The challenges for designing auditory displays that represent operation states are rather different, since these phases do not change gradually but immediately. The sonification should indicate the state clearly on a perceptually neutral basis without evaluating the quality of the processes. The provided information should assure operators that everything is working properly. Also, it must be kept in mind that the displayed sounds will be listened to over long periods of time. Therefore, a strategy is needed that respects the usual acoustic environment operators are accustomed to and does not essentially intrude into the auditory scene. The shop floor of the enterprise where we recorded the punching processes at was permanently flooded with music. Listening to music during work has been a common experience for all operators who work there. Therefore, the development of a sonification model that considers listening to music can be expected to fulfill the stated criteria.

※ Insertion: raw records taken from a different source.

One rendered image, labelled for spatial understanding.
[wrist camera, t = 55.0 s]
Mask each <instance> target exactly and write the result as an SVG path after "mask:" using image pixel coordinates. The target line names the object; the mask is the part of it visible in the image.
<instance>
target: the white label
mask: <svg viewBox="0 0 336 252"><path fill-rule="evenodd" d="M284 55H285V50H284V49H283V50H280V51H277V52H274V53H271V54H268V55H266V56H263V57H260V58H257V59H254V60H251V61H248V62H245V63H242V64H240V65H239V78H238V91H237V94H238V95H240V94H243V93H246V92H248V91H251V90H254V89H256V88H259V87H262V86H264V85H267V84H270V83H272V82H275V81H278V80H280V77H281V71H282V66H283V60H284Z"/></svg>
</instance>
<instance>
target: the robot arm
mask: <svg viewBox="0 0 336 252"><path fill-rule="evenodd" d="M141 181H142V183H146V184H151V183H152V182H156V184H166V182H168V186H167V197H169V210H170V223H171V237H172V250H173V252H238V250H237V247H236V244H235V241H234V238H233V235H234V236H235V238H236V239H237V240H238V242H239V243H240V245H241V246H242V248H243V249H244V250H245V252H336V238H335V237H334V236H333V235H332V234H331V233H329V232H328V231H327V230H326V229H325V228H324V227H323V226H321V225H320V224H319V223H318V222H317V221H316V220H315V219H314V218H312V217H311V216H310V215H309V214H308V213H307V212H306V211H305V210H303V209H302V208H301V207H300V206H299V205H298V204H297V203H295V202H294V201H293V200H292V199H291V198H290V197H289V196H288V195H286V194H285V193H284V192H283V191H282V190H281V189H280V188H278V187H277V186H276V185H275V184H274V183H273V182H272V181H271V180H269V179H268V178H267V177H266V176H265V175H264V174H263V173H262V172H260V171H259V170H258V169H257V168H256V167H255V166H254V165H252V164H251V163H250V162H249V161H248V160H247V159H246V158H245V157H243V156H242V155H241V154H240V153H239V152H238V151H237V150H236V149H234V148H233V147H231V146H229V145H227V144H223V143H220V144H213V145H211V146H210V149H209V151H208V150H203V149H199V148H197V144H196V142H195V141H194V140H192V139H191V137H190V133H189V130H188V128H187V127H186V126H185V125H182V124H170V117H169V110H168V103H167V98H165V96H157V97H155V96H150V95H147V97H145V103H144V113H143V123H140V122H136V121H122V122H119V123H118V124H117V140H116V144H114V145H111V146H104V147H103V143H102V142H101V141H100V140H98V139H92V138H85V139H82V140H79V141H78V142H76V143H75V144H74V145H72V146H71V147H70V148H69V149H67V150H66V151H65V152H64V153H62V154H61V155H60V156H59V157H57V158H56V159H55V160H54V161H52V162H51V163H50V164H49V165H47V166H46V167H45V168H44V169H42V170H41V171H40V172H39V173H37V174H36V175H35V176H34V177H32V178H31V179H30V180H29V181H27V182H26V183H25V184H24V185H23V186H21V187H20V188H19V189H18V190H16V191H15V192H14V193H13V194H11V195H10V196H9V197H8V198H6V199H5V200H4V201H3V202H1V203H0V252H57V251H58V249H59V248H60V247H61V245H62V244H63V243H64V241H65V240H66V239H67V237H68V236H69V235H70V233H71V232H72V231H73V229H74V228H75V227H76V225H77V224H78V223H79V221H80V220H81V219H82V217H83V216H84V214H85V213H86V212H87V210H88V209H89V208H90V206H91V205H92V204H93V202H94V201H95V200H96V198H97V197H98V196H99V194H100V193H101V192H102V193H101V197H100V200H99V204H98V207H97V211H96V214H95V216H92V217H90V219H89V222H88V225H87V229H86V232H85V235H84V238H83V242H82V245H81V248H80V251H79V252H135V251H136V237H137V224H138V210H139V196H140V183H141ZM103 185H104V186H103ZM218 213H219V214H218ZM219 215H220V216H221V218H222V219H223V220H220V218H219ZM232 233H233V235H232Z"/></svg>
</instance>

All three operation phases (“handling,” “punching,” “re-arranging”) should be displayed on a non-judgmental basis. One way to comply with this condition is the instrumentation of a musical piece. However, other than the application of audio effects, such as patina or tempo fluctuations, instrumentation as a sonification parameter cannot be applied to produced music recordings. For our second proof-of-concept study, we therefore arranged the jazz standard Autumn Leaves by Joseph Kosma manually according to the time sequence of phases given by the applied machine learning algorithm. While the plucked double bass and the laid-back drums (including brushes) build a continuous stable basis over the complete scene, the handling phase is represented by a muted trumpet for the melody and a piano for the accompaniment. During the “automatic” operation phases (i.e., “punching” and “re-arranging”) of the punching machine, these two instruments were substituted by a lead and a rhythm guitar. In order to distinguish between “punching” and “re-arranging” phases, the latter were instrumented with an additional synthetic male choir (Table 6).
Table 6 Mapping of operation phases to musical instrumentation Results of the 2nd pilot study on operation phase sonification
Our results in detail are as follows:
-
1.
The adjusted model combining feature extraction and a custom artificial neural network appears to be robust against the environmental influences that occurred during the recording phases.
-
2.
The model applied to estimate the probability of three different operation phases indicates an accuracy even higher (> 94%) than the one achieved in the first proof-of-concept study (> 93%). The robustness of the model could be further improved by the implementation of an IIR filter.
-
3.
The three states of this classifier representing the three operation phases were acoustically displayed by characteristic and clearly distinguishable instrumentations of a musical piece. An intrusion into the auditory scene of operators is not expected as long as they are accustomed to listen to music during working hours—as many operators do according to our observations.